THE PROBLEM → Exactly as written, transcribe the data that follows.

MATERIAL FOR THIS TASK →
-*-*-
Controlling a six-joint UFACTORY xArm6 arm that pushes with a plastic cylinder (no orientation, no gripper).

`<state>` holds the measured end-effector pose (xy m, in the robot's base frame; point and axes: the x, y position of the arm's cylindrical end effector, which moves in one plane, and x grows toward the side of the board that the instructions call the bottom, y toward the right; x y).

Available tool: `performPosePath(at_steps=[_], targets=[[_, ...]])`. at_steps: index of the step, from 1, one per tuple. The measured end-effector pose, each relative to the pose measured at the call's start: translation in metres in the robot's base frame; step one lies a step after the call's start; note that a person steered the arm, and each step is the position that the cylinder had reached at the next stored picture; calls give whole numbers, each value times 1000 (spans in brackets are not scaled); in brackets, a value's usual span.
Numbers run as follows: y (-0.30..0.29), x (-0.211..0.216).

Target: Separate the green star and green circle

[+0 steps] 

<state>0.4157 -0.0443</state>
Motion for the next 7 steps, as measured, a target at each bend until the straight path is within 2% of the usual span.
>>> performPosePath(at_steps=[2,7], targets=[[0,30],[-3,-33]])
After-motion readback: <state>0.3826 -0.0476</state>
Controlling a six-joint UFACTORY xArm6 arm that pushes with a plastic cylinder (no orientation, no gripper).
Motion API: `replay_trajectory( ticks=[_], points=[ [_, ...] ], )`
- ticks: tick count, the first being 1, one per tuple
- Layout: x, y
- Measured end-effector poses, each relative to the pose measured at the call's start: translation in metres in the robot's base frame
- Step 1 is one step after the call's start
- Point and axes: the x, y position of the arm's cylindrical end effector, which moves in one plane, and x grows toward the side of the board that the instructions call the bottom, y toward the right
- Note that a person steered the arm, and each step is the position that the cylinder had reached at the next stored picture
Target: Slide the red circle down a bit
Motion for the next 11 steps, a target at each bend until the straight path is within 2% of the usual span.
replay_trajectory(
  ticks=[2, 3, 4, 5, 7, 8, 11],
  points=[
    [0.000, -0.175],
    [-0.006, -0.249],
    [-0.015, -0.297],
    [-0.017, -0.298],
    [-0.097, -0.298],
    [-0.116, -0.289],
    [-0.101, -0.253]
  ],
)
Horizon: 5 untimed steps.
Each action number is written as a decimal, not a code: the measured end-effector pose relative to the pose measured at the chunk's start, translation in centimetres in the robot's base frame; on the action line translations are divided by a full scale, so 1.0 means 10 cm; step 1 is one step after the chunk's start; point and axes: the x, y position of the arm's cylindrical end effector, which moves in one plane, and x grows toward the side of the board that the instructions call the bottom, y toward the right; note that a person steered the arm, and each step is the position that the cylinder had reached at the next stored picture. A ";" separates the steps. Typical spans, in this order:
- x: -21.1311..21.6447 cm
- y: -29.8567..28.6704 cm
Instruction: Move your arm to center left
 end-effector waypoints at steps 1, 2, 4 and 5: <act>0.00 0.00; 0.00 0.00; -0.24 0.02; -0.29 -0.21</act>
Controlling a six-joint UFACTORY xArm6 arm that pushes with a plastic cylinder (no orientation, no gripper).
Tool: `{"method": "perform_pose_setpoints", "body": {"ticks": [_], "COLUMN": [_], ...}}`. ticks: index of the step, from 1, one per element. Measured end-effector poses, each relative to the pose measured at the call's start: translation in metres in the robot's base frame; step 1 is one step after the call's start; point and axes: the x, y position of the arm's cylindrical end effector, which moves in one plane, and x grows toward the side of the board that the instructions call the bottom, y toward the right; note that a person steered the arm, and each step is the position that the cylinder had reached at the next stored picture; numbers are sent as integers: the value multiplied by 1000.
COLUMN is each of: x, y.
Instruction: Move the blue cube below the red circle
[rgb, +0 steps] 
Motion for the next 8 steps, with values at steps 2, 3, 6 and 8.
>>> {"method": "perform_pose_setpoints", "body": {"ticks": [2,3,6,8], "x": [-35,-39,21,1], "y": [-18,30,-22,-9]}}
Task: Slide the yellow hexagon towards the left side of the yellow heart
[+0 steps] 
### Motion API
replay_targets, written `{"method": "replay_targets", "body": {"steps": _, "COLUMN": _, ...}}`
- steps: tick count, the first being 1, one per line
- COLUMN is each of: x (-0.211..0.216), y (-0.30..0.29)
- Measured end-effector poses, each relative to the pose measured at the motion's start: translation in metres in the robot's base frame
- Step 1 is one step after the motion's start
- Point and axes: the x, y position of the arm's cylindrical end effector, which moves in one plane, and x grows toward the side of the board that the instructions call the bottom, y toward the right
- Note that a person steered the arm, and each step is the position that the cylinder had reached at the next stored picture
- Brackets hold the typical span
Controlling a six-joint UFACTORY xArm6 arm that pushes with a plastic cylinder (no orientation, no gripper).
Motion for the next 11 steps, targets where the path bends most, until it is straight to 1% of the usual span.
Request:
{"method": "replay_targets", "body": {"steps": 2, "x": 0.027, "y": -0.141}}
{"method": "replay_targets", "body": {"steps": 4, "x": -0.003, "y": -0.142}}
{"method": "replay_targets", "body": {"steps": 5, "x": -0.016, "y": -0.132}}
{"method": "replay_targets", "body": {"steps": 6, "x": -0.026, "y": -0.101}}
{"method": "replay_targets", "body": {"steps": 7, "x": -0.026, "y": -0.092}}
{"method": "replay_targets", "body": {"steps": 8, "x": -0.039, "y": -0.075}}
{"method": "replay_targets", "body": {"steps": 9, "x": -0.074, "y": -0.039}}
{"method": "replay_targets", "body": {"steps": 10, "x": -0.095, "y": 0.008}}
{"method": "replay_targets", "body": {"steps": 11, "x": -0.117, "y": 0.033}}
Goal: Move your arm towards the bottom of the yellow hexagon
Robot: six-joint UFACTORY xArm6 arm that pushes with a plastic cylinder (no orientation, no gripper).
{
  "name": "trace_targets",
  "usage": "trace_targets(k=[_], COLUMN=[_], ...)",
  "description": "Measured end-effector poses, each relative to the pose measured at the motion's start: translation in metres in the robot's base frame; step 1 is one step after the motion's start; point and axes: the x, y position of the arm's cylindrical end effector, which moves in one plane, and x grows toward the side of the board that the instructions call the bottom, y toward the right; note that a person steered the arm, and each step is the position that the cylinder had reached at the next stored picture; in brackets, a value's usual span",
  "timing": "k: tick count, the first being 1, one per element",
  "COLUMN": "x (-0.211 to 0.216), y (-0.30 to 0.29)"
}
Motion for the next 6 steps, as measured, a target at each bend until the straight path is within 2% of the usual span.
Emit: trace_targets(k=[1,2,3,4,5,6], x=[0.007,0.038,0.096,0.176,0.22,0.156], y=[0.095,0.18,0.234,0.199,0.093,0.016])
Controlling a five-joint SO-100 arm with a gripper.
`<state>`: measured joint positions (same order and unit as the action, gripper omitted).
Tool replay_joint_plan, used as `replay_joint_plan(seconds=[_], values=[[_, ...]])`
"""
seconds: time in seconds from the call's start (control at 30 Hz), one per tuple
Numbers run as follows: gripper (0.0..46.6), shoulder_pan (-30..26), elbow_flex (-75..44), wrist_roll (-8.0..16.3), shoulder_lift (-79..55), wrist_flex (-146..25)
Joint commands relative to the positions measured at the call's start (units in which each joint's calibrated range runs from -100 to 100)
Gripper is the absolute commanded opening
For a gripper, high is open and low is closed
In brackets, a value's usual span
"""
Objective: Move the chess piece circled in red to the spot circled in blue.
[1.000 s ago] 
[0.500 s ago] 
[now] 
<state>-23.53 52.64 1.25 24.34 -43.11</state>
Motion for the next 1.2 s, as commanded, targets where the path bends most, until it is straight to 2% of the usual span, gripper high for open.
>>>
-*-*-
RESPONSE →
Controlling a six-joint UFACTORY xArm6 arm that pushes with a plastic cylinder (no orientation, no gripper).

`<state>` holds the measured end-effector pose (xy m, in the robot's base frame; point and axes: the x, y position of the arm's cylindrical end effector, which moves in one plane, and x grows toward the side of the board that the instructions call the bottom, y toward the right; x y).

Available tool: `performPosePath(at_steps=[_], targets=[[_, ...]])`. at_steps: index of the step, from 1, one per tuple. The measured end-effector pose, each relative to the pose measured at the call's start: translation in metres in the robot's base frame; step one lies a step after the call's start; note that a person steered the arm, and each step is the position that the cylinder had reached at the next stored picture; calls give whole numbers, each value times 1000 (spans in brackets are not scaled); in brackets, a value's usual span.
Numbers run as follows: y (-0.30..0.29), x (-0.211..0.216).

Target: Separate the green star and green circle

[+0 steps] 

<state>0.4157 -0.0443</state>
Motion for the next 7 steps, as measured, a target at each bend until the straight path is within 2% of the usual span.
>>> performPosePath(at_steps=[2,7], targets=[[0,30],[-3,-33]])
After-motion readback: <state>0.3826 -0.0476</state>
Controlling a six-joint UFACTORY xArm6 arm that pushes with a plastic cylinder (no orientation, no gripper).
Motion API: `replay_trajectory( ticks=[_], points=[ [_, ...] ], )`
- ticks: tick count, the first being 1, one per tuple
- Layout: x, y
- Measured end-effector poses, each relative to the pose measured at the call's start: translation in metres in the robot's base frame
- Step 1 is one step after the call's start
- Point and axes: the x, y position of the arm's cylindrical end effector, which moves in one plane, and x grows toward the side of the board that the instructions call the bottom, y toward the right
- Note that a person steered the arm, and each step is the position that the cylinder had reached at the next stored picture
Target: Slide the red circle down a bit
Motion for the next 11 steps, a target at each bend until the straight path is within 2% of the usual span.
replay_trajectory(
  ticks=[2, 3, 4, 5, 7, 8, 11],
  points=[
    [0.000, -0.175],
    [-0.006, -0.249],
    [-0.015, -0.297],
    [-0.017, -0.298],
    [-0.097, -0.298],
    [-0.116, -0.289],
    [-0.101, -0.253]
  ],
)
Horizon: 5 untimed steps.
Each action number is written as a decimal, not a code: the measured end-effector pose relative to the pose measured at the chunk's start, translation in centimetres in the robot's base frame; on the action line translations are divided by a full scale, so 1.0 means 10 cm; step 1 is one step after the chunk's start; point and axes: the x, y position of the arm's cylindrical end effector, which moves in one plane, and x grows toward the side of the board that the instructions call the bottom, y toward the right; note that a person steered the arm, and each step is the position that the cylinder had reached at the next stored picture. A ";" separates the steps. Typical spans, in this order:
- x: -21.1311..21.6447 cm
- y: -29.8567..28.6704 cm
Instruction: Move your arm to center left
 end-effector waypoints at steps 1, 2, 4 and 5: <act>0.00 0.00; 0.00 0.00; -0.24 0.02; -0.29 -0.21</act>
Controlling a six-joint UFACTORY xArm6 arm that pushes with a plastic cylinder (no orientation, no gripper).
Tool: `{"method": "perform_pose_setpoints", "body": {"ticks": [_], "COLUMN": [_], ...}}`. ticks: index of the step, from 1, one per element. Measured end-effector poses, each relative to the pose measured at the call's start: translation in metres in the robot's base frame; step 1 is one step after the call's start; point and axes: the x, y position of the arm's cylindrical end effector, which moves in one plane, and x grows toward the side of the board that the instructions call the bottom, y toward the right; note that a person steered the arm, and each step is the position that the cylinder had reached at the next stored picture; numbers are sent as integers: the value multiplied by 1000.
COLUMN is each of: x, y.
Instruction: Move the blue cube below the red circle
[rgb, +0 steps] 
Motion for the next 8 steps, with values at steps 2, 3, 6 and 8.
>>> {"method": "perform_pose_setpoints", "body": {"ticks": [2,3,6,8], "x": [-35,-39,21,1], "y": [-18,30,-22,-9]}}
Task: Slide the yellow hexagon towards the left side of the yellow heart
[+0 steps] 
### Motion API
replay_targets, written `{"method": "replay_targets", "body": {"steps": _, "COLUMN": _, ...}}`
- steps: tick count, the first being 1, one per line
- COLUMN is each of: x (-0.211..0.216), y (-0.30..0.29)
- Measured end-effector poses, each relative to the pose measured at the motion's start: translation in metres in the robot's base frame
- Step 1 is one step after the motion's start
- Point and axes: the x, y position of the arm's cylindrical end effector, which moves in one plane, and x grows toward the side of the board that the instructions call the bottom, y toward the right
- Note that a person steered the arm, and each step is the position that the cylinder had reached at the next stored picture
- Brackets hold the typical span
Controlling a six-joint UFACTORY xArm6 arm that pushes with a plastic cylinder (no orientation, no gripper).
Motion for the next 11 steps, targets where the path bends most, until it is straight to 1% of the usual span.
Request:
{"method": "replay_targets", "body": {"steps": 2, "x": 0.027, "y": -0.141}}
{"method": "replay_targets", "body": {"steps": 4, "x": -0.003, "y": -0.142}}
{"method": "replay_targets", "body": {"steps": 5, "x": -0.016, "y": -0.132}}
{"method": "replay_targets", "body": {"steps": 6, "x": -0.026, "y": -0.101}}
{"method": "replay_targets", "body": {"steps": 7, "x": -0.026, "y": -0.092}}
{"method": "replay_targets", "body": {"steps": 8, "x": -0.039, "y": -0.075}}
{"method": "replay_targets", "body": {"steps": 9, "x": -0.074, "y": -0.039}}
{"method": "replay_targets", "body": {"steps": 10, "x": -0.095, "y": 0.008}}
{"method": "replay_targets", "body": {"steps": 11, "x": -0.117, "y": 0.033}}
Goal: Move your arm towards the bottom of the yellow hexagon
Robot: six-joint UFACTORY xArm6 arm that pushes with a plastic cylinder (no orientation, no gripper).
{
  "name": "trace_targets",
  "usage": "trace_targets(k=[_], COLUMN=[_], ...)",
  "description": "Measured end-effector poses, each relative to the pose measured at the motion's start: translation in metres in the robot's base frame; step 1 is one step after the motion's start; point and axes: the x, y position of the arm's cylindrical end effector, which moves in one plane, and x grows toward the side of the board that the instructions call the bottom, y toward the right; note that a person steered the arm, and each step is the position that the cylinder had reached at the next stored picture; in brackets, a value's usual span",
  "timing": "k: tick count, the first being 1, one per element",
  "COLUMN": "x (-0.211 to 0.216), y (-0.30 to 0.29)"
}
Motion for the next 6 steps, as measured, a target at each bend until the straight path is within 2% of the usual span.
Emit: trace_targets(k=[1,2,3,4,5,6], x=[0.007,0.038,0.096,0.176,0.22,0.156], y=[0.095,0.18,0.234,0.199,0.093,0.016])
Controlling a five-joint SO-100 arm with a gripper.
`<state>`: measured joint positions (same order and unit as the action, gripper omitted).
Tool replay_joint_plan, used as `replay_joint_plan(seconds=[_], values=[[_, ...]])`
"""
seconds: time in seconds from the call's start (control at 30 Hz), one per tuple
Numbers run as follows: gripper (0.0..46.6), shoulder_pan (-30..26), elbow_flex (-75..44), wrist_roll (-8.0..16.3), shoulder_lift (-79..55), wrist_flex (-146..25)
Joint commands relative to the positions measured at the call's start (units in which each joint's calibrated range runs from -100 to 100)
Gripper is the absolute commanded opening
For a gripper, high is open and low is closed
In brackets, a value's usual span
"""
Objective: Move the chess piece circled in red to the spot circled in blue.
[1.000 s ago] 
[0.500 s ago] 
[now] 
<state>-23.53 52.64 1.25 24.34 -43.11</state>
Motion for the next 1.2 s, as commanded, targets where the path bends most, until it is straight to 2% of the usual span, gripper high for open.
>>>

The exercise is finished and nothing remains.